# What mates are for



## YoungOldUn (Apr 12, 2011)

A man invites his mate back home for dinner.
His wife screams at him, "I've not done my hair, not done my makeup, not done any housework, not done the dishes &
I can't be bothered with cooking tonight! What the bloody hell did you invite him round for?"
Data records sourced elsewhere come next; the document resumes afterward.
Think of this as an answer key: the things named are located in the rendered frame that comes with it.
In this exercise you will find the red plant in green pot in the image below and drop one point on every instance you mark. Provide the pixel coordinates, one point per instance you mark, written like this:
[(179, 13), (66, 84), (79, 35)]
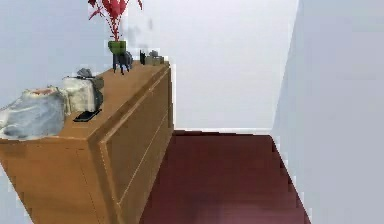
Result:
[(115, 20)]

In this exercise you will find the dark blue grey figurine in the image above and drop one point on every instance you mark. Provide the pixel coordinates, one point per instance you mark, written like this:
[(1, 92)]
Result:
[(122, 61)]

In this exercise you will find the small black upright object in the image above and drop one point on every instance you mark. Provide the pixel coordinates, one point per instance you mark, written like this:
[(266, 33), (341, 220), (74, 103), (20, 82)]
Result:
[(142, 57)]

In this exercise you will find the grey blue marbled lump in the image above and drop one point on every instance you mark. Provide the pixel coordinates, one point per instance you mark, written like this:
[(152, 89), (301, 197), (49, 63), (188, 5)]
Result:
[(31, 115)]

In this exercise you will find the flat black phone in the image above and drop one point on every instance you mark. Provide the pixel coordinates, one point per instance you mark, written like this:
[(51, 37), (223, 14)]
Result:
[(86, 115)]

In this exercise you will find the white marbled block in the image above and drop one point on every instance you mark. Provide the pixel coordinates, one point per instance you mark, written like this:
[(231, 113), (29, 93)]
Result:
[(79, 94)]

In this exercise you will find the brown wooden chest of drawers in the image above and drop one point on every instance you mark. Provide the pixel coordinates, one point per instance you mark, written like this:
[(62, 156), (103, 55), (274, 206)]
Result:
[(130, 140)]

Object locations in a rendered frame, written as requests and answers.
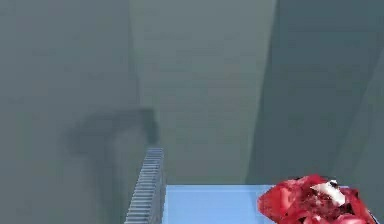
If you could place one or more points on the blue bed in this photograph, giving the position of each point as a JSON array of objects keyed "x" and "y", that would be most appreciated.
[{"x": 206, "y": 206}]

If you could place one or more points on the red crumpled cloth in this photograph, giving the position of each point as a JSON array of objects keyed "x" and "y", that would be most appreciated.
[{"x": 300, "y": 205}]

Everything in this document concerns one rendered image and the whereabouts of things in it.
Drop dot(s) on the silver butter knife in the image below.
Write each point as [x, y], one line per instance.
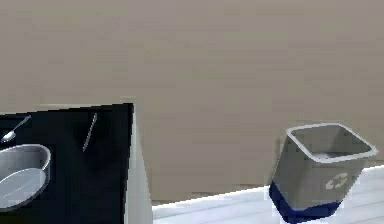
[90, 131]

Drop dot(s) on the black topped white counter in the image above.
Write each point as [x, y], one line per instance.
[100, 180]

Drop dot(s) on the grey bin with blue base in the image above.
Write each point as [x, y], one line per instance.
[313, 180]

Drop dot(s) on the silver metal pan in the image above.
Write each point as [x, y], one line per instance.
[20, 176]

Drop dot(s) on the silver spoon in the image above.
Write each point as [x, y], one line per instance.
[9, 135]

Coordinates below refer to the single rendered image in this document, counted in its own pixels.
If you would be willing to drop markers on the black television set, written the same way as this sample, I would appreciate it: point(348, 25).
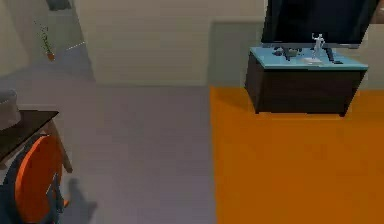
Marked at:
point(316, 20)

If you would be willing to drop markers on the dark framed picture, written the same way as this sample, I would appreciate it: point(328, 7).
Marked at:
point(58, 4)

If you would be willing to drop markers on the grey lampshade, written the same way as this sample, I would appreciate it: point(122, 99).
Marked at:
point(8, 108)

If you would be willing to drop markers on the house plant in orange pot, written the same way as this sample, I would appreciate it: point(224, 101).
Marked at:
point(46, 45)

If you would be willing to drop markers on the dark cabinet with blue top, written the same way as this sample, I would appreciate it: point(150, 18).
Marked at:
point(301, 90)

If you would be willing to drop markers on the small dark object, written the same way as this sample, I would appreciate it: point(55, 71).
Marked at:
point(286, 52)

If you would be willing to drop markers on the dark table with wooden legs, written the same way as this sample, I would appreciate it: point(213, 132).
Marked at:
point(23, 128)

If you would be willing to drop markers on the white figure statuette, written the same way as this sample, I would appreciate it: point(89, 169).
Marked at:
point(318, 46)

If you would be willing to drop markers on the orange chair with dark frame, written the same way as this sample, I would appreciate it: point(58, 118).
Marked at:
point(36, 176)

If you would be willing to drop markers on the black remote control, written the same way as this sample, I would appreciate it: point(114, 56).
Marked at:
point(330, 54)

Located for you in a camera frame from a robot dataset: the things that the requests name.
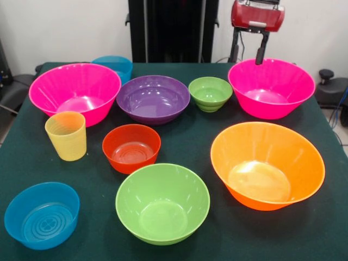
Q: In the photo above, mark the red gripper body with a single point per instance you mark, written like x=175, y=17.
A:
x=255, y=16

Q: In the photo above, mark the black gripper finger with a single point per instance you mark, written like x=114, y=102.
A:
x=260, y=57
x=233, y=53

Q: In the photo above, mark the pink plastic bowl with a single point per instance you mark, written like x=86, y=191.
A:
x=272, y=89
x=76, y=87

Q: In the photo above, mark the small green plastic bowl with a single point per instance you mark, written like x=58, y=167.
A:
x=210, y=93

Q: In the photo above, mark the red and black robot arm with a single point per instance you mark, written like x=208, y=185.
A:
x=261, y=1

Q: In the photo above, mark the black stand base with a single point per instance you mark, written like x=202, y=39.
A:
x=334, y=92
x=16, y=89

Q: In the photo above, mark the purple plastic bowl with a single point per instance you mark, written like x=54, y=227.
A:
x=153, y=98

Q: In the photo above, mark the dark green table cloth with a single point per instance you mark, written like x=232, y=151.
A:
x=185, y=141

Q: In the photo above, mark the orange plastic bowl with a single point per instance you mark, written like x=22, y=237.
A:
x=266, y=163

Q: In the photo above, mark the blue plastic bowl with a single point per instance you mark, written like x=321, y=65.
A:
x=40, y=217
x=117, y=65

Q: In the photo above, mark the red plastic bowl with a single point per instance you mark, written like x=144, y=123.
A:
x=131, y=152

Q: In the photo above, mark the large green plastic bowl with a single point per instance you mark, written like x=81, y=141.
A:
x=163, y=201

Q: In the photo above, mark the yellow plastic cup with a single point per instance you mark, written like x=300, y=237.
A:
x=68, y=141

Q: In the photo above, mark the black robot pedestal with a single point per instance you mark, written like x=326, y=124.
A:
x=174, y=32

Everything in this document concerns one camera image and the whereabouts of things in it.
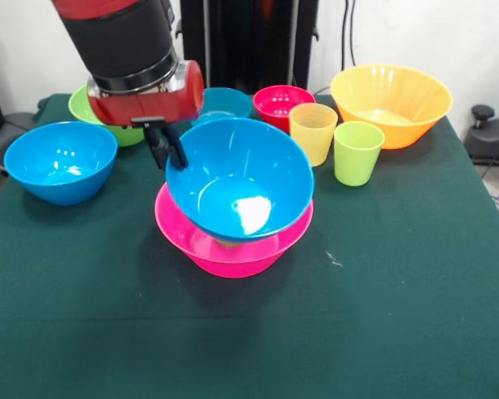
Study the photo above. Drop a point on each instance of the orange plastic bowl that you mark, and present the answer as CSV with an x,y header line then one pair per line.
x,y
399,91

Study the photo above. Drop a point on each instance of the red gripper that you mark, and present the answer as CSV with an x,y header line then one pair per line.
x,y
149,104

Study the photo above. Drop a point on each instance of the red plastic bowl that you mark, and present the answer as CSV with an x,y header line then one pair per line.
x,y
278,104

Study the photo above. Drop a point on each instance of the dark green table cloth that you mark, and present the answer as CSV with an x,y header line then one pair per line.
x,y
274,332

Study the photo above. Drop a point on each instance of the pink plastic bowl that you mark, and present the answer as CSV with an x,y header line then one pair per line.
x,y
233,262

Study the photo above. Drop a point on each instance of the black knob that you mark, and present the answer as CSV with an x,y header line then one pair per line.
x,y
482,113

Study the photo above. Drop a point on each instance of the light green plastic cup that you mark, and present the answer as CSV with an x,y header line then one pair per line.
x,y
357,166

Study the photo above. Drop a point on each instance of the green plastic bowl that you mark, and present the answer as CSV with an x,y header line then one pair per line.
x,y
129,137

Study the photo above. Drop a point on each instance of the grey stand base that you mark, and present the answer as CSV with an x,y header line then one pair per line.
x,y
495,141

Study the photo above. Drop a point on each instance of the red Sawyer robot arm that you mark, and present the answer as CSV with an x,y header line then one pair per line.
x,y
120,37

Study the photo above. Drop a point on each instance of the stepped green plastic cup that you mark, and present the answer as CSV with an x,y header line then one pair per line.
x,y
228,244

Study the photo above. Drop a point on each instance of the large blue plastic bowl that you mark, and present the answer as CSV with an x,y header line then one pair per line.
x,y
45,174
233,166

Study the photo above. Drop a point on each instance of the small blue plastic bowl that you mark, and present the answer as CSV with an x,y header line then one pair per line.
x,y
228,101

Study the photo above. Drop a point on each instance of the yellow plastic cup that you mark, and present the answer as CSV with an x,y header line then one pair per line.
x,y
316,137
"´Cos he's thinking of getting married."


----------



## jamman (May 6, 2002)

:lol: :lol: :lol:


----------



## YELLOW_TT (Feb 25, 2004)

:lol: :lol:


----------



## pw1960 (Aug 3, 2012)

:lol: :lol: :lol:


----------



## j8keith (Jun 26, 2009)

:lol: :lol: :lol:


----------



## alexi7 (Aug 30, 2011)

:lol: :lol:


----------



## aarond (Apr 12, 2013)

Ha ha ha


----------



## fiftyish (Oct 6, 2010)

:lol: :lol:


----------



## Dotti (Mar 9, 2003)

:lol: :lol: :lol:


----------



## davelincs (Jan 1, 2010)

:lol:


----------



## T3RBO (Dec 9, 2003)

:lol:


----------



## Duggy (May 17, 2005)

:lol: :lol:


----------



## D4n91 (Apr 9, 2013)

:lol: :lol:


----------



## BrianR (Oct 12, 2011)

:lol:


----------